In our defense--sometimes kids with long hair look very unkempt, it makes me think their parents cant be bothered. Sometimes a boy's hair is soo pretty I wonder if their parents secretly hoped for a girl. Most three year olds and most little boys could care less what their hair looks like, so we do think it is the parent's preferences not a little boy showing his own style, the Typical little boy doesnt have style! But you're right we would never pass judgement on a girls parents if she had short hair!
All three of my son's had long hair until they were three.
My son (5) has longish very curly hair. I love it. Occasionally someone says something along the lines of 'what would she like to order?' at a restaurant to which we reply 'he will share what we are eating'. We don't make a big deal about it. And who should care if a child is male or female. Unless they really need to put the kid in a neat little 'girl who wears pink and wants to be a princess when she grows up' or 'boy who wears blue and will never share any childcare but could be the president when he grows up' box.

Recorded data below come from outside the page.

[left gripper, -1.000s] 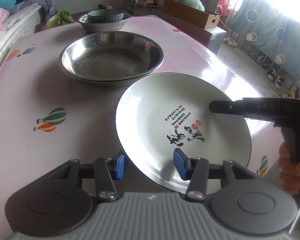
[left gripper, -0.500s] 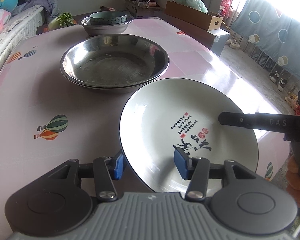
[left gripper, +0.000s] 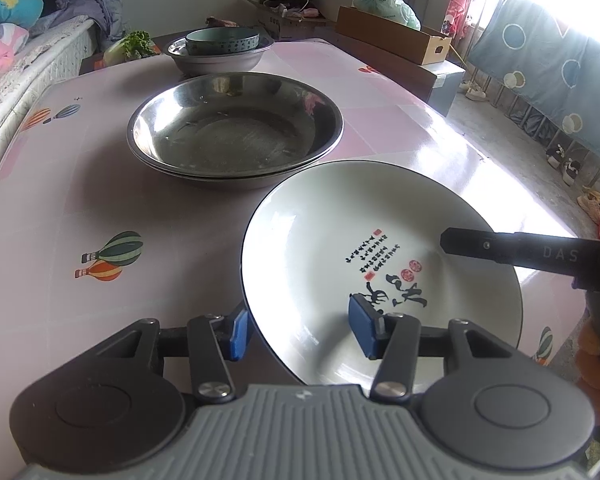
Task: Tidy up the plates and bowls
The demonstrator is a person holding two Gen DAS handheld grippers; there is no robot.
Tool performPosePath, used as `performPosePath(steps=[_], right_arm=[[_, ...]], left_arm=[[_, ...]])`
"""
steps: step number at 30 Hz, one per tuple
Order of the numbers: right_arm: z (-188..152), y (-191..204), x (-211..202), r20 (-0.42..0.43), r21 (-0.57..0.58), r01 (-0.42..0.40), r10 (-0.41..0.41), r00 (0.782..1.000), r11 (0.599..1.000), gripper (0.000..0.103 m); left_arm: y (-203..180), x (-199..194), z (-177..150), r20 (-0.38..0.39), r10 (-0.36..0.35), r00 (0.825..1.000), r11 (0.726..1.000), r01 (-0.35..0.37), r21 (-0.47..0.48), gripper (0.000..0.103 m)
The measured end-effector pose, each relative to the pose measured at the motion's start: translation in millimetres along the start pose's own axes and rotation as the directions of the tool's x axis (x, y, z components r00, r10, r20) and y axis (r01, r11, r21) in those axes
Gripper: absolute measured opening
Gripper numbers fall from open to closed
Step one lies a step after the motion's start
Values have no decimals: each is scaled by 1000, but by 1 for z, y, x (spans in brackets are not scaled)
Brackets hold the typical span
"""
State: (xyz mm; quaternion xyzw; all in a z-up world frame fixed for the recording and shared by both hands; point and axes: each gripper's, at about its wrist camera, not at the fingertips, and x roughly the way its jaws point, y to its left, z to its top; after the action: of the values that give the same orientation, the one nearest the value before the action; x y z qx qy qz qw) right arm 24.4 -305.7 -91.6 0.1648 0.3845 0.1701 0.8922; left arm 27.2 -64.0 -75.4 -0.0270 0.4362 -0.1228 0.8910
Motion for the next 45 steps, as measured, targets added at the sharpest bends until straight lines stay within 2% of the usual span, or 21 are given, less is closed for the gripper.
performPosePath(steps=[10, 29, 45], right_arm=[[-2, -2, 0, 21, -2, -15, 15, 1000, 1000, 21], [-4, 0, -10, 8, 17, 21, -22, 1000, 1000, 21], [-4, -3, -19, 35, 54, 8, -10, 999, 998, 21]], left_arm=[[0, 0, -3, 34, 7, 999, 1000, -7, -3, 53], [-3, -2, -5, 33, -3, 999, 1000, 3, -4, 47], [-3, -4, -7, 44, -16, 999, 1000, 17, -16, 47]])
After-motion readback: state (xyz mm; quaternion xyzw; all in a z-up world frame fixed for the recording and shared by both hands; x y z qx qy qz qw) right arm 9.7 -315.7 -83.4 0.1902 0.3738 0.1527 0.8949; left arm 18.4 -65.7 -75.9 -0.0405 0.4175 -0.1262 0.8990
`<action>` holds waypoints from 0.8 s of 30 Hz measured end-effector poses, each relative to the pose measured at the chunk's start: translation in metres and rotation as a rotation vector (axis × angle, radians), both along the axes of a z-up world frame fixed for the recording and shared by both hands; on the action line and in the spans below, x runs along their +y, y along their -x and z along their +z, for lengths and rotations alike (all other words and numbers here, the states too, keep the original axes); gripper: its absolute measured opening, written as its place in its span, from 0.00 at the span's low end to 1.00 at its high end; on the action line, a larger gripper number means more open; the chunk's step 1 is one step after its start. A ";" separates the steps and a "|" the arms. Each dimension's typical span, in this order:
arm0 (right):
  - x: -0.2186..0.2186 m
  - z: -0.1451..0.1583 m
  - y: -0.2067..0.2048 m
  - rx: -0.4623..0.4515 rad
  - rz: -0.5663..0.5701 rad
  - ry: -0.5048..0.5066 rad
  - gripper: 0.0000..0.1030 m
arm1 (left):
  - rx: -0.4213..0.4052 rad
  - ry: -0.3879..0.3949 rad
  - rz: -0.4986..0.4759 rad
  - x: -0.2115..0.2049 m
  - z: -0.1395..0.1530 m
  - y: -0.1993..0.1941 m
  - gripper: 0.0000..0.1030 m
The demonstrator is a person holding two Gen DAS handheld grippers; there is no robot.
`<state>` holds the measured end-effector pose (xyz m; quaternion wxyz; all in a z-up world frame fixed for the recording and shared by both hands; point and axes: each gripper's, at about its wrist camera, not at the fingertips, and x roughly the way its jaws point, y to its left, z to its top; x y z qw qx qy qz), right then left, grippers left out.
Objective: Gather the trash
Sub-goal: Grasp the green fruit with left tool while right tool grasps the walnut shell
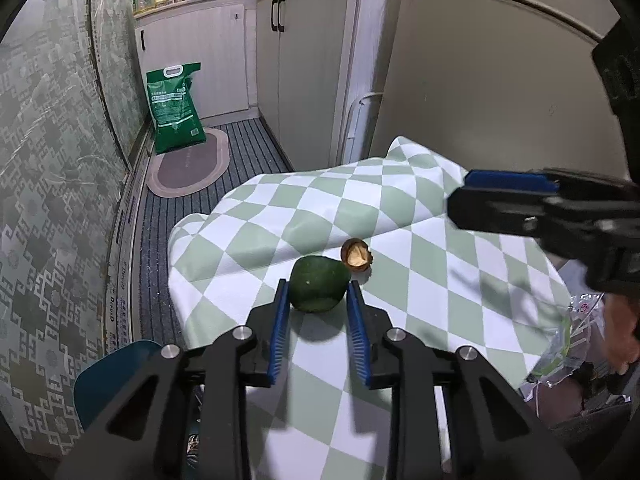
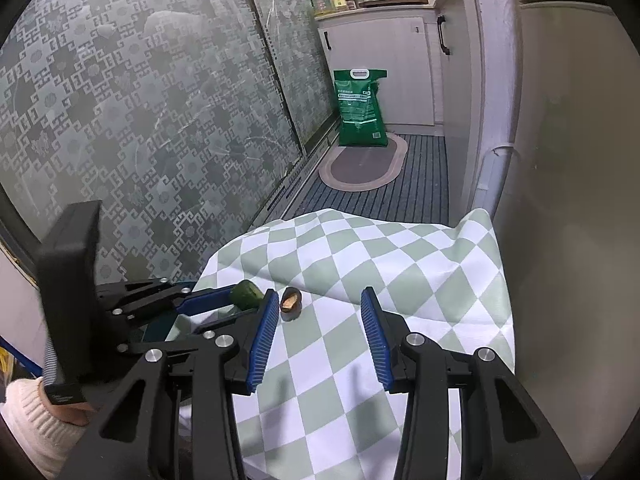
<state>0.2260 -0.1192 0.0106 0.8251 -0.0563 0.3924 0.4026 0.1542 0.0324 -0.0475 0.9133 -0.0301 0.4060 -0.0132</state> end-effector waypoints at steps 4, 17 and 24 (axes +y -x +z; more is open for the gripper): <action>0.015 -0.002 0.001 -0.015 0.006 0.020 0.42 | -0.025 0.020 0.000 0.004 0.010 0.012 0.30; 0.073 -0.030 0.003 -0.030 0.015 0.161 0.36 | -0.073 0.060 0.075 0.045 0.030 0.052 0.30; 0.081 -0.046 0.003 -0.036 0.000 0.240 0.29 | -0.077 0.063 0.125 0.074 0.037 0.069 0.30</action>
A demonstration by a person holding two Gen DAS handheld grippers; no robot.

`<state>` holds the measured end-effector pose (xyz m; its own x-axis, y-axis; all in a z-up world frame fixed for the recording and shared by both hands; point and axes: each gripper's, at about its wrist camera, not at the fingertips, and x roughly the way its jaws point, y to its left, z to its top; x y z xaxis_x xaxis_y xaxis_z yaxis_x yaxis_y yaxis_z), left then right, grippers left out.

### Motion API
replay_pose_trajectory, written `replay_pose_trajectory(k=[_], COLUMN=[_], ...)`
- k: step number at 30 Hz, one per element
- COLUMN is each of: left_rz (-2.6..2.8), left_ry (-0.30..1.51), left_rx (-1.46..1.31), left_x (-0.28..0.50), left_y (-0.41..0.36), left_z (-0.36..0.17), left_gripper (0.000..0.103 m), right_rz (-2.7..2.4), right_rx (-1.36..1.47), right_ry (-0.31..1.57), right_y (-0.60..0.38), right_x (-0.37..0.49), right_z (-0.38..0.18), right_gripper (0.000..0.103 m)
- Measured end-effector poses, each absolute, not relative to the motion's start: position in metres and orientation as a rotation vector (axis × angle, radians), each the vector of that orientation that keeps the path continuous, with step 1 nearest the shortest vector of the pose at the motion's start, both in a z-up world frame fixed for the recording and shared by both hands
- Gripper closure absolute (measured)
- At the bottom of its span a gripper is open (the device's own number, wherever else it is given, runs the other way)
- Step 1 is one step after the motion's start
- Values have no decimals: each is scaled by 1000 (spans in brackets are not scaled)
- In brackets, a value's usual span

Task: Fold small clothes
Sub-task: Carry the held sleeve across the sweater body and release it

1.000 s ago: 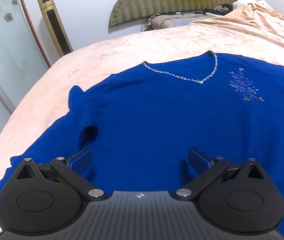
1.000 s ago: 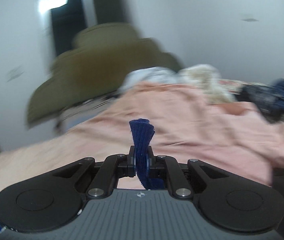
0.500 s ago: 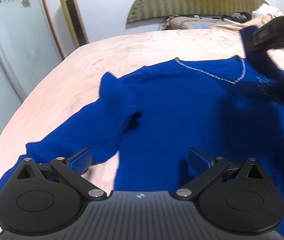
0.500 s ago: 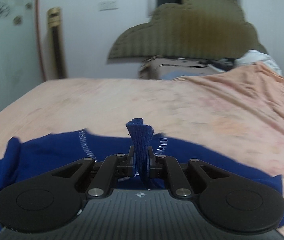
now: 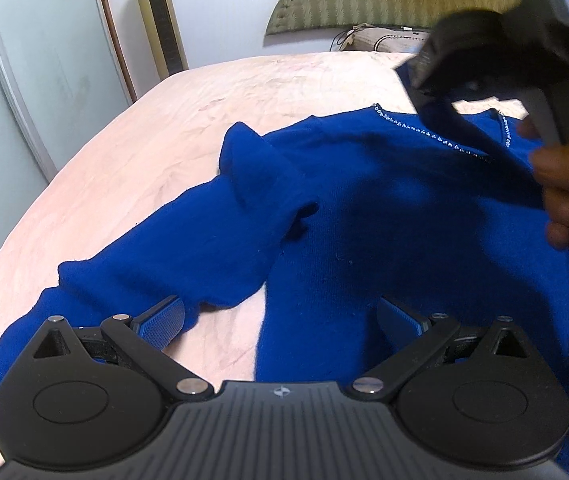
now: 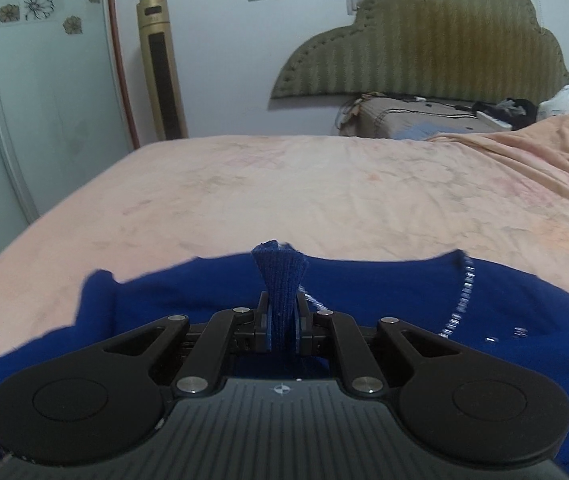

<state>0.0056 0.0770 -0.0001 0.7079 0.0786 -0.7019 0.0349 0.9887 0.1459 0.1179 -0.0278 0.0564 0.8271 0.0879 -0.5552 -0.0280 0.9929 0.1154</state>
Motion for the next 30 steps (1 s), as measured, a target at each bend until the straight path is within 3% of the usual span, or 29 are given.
replay_pose_trajectory(k=[11,15,23,27,30], left_rz=[35,41,57,56,79], left_ry=[802,800,809,800,783], left_rx=[143,137,94,116,127], left_x=[3,2,4,0,-6], left_y=[83,87,94,91,93], left_z=[-1,1,0,1,4], left_gripper=[0,0,0,0,0], right_rz=[163,300,244,272,266], right_rx=[135,192,374,292,270], right_ry=[599,709,730,872,834], right_y=[6,2,-45,-27,-21], right_x=[149,156,133,138,129], right_z=[58,48,46,23,29], right_gripper=[88,57,58,58,56])
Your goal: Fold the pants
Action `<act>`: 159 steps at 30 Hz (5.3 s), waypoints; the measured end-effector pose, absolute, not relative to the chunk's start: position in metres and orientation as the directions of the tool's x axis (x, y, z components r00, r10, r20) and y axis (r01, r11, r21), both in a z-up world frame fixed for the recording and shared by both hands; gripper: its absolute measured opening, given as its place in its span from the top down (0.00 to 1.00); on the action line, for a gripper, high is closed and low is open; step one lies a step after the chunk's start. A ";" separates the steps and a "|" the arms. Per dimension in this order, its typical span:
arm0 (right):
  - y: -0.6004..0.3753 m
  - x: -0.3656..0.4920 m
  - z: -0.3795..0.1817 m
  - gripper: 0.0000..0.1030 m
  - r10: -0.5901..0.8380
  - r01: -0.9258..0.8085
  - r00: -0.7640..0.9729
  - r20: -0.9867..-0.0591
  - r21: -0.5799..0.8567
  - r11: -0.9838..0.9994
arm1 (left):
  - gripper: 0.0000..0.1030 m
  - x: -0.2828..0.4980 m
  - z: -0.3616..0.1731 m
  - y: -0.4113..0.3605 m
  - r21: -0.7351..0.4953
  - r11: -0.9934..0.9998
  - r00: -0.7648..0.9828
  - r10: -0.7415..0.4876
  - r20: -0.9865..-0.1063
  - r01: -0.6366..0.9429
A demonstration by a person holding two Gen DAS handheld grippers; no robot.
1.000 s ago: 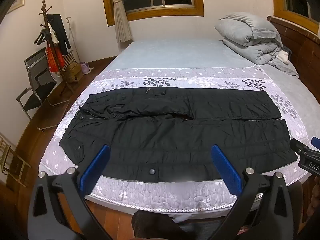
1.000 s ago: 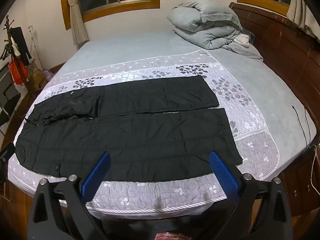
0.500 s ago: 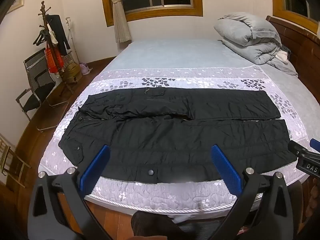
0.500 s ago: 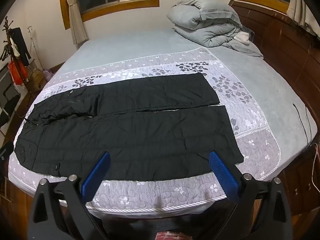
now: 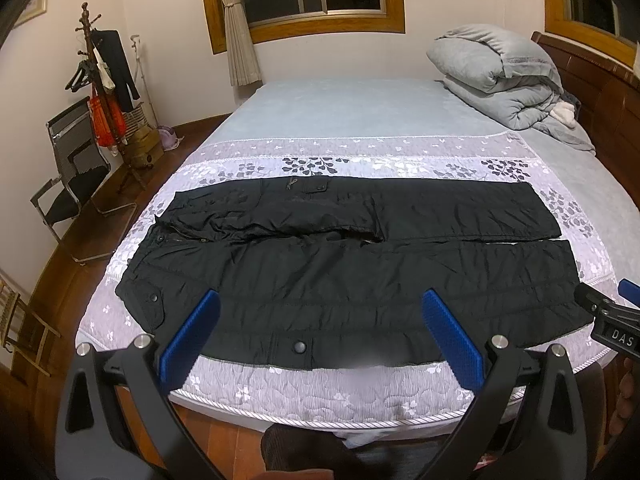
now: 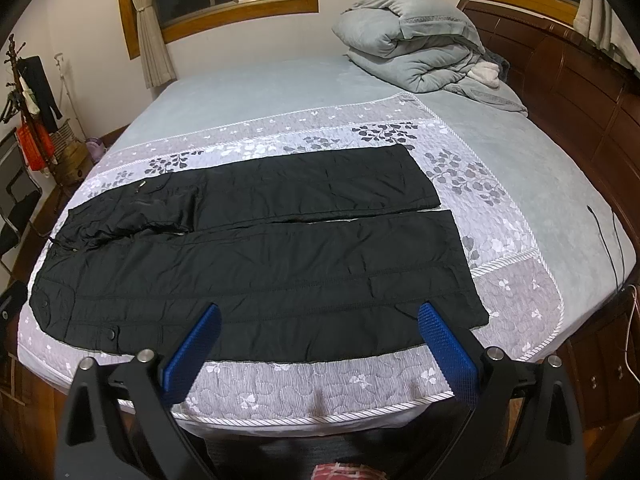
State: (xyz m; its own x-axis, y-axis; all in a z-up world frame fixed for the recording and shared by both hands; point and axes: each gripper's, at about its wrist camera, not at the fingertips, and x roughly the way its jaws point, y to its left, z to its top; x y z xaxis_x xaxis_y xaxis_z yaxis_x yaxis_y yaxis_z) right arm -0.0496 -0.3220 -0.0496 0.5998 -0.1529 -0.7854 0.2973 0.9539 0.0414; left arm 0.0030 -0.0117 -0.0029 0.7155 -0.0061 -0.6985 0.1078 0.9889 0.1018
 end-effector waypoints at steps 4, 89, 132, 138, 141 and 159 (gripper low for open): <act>-0.322 -0.050 -0.050 0.03 -0.153 0.297 0.600 -0.786 0.041 0.954 | 0.02 0.003 -0.002 -0.012 0.102 0.989 0.717 -0.006 -0.697 0.107; -0.493 0.100 -0.081 0.03 -0.058 0.195 0.539 -0.840 0.057 0.979 | 0.02 0.216 -0.051 -0.007 0.094 0.935 0.491 -0.092 -0.866 0.343; -0.610 0.292 -0.220 0.03 0.154 0.116 0.373 -0.915 0.210 0.971 | 0.78 0.461 -0.212 -0.055 0.026 0.607 0.127 -0.125 -0.984 0.794; -0.626 0.310 -0.237 0.03 0.193 0.132 0.369 -0.909 0.257 0.957 | 0.78 0.456 -0.214 -0.061 0.015 0.611 0.118 -0.128 -0.985 0.791; -0.626 0.319 -0.237 0.06 0.181 0.141 0.395 -0.901 0.254 0.957 | 0.69 0.463 -0.214 -0.061 0.001 0.631 0.100 -0.121 -0.988 0.776; -0.588 0.258 -0.111 0.93 0.151 -0.011 0.697 -0.701 0.200 0.980 | 0.91 0.404 -0.150 -0.039 0.086 0.684 0.282 -0.180 -0.942 0.725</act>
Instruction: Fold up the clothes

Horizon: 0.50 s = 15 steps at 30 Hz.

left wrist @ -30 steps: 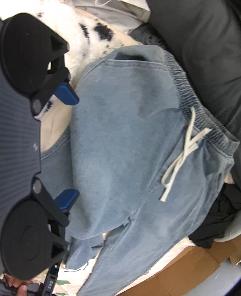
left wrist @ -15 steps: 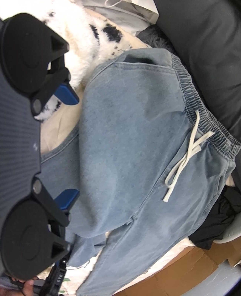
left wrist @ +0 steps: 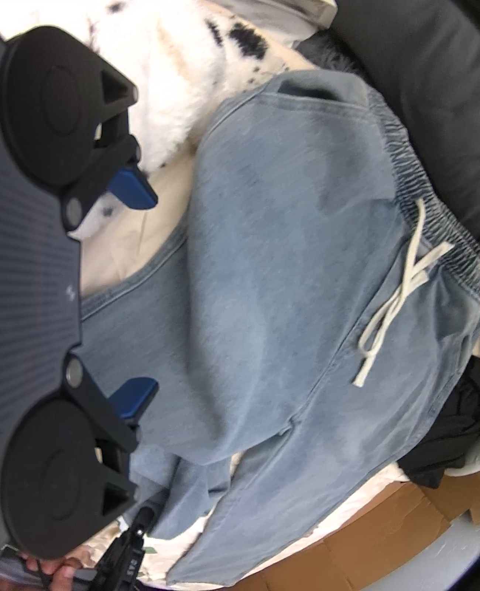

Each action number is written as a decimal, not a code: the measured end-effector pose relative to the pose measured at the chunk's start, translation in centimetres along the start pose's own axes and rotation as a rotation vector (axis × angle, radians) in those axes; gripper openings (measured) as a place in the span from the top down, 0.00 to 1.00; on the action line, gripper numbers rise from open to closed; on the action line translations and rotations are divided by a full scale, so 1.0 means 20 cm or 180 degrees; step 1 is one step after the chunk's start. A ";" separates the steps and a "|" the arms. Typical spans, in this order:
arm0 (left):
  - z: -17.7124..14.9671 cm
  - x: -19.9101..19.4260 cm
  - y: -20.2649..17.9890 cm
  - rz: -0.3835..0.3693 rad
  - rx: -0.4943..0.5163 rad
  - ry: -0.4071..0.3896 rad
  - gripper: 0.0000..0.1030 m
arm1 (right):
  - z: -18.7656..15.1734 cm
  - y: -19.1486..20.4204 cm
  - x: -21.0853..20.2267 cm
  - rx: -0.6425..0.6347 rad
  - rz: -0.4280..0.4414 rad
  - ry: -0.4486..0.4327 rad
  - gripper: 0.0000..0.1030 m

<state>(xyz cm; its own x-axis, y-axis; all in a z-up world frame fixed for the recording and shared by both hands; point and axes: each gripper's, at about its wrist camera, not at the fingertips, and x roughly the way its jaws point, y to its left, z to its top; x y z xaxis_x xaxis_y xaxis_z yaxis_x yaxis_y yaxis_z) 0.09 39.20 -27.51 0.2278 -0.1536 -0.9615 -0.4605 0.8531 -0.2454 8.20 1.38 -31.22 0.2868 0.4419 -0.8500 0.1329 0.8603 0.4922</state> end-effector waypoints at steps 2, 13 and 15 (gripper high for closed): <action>-0.01 0.02 -0.02 -0.0043 0.0005 0.0027 0.04 | -0.02 -0.02 -0.06 0.0036 -0.0024 -0.0025 0.99; -0.03 0.08 -0.08 -0.0081 0.0095 0.0116 0.04 | -0.18 -0.22 -0.44 0.0156 -0.0620 -0.0021 0.99; -0.03 0.09 -0.08 -0.0087 0.0073 0.0138 0.04 | -0.21 -0.26 -0.49 0.0190 -0.0722 0.0033 0.99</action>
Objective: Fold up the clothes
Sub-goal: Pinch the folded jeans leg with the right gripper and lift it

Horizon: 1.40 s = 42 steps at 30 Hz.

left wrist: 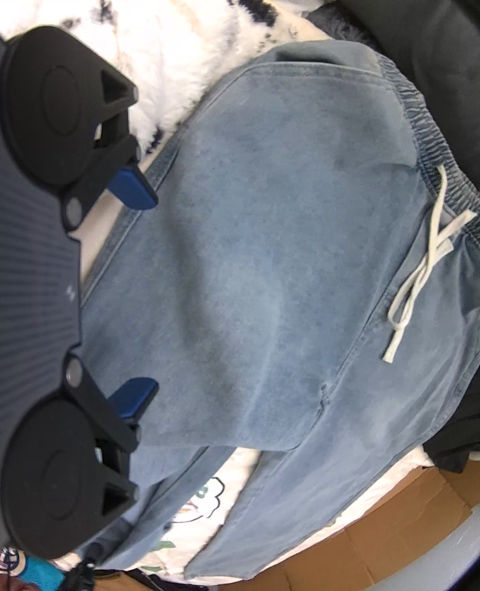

And wow, there are apparently still people who believe that what children wear or look like determines their sexual orientation.
My son like his hair "longish" though it's never been that long (shoulders). BUT are you saying complete strangers are commenting? What butt heads!
Does he like it? Do you & hubs like it? That's all that matters....
And I do remember going through an annoying "he's pretty enough to be a girl" phase. Um...handsome men start out as good looking kids, right? Duh!
My boys dont' have long hair, but neither does my girl. :) It doesn't matter boy/girl long hair goes by the person and their personality. Please don't let other Mom's tell you what to do. I am sure your son is just fine with his hair.
I do not have an issue with the hair length at all, but be prepared with school coming up there may be a dress code policy requireing a cut ... I would be aware of that. Oh and as long as he does not look messy or tangled I think it is just fine.
We just cut my 4 yr olds hair after someone at t-ball told daddy "I didn't know your daughter played" and I don't like it one bit! :( We will be growing it back out short hair just doesn't suit him. My youngest had long hair until he was 2 but it was so curly it looked short and people still said "what beautiful hair your daughter has" he is 9 now and occasionally grows it out.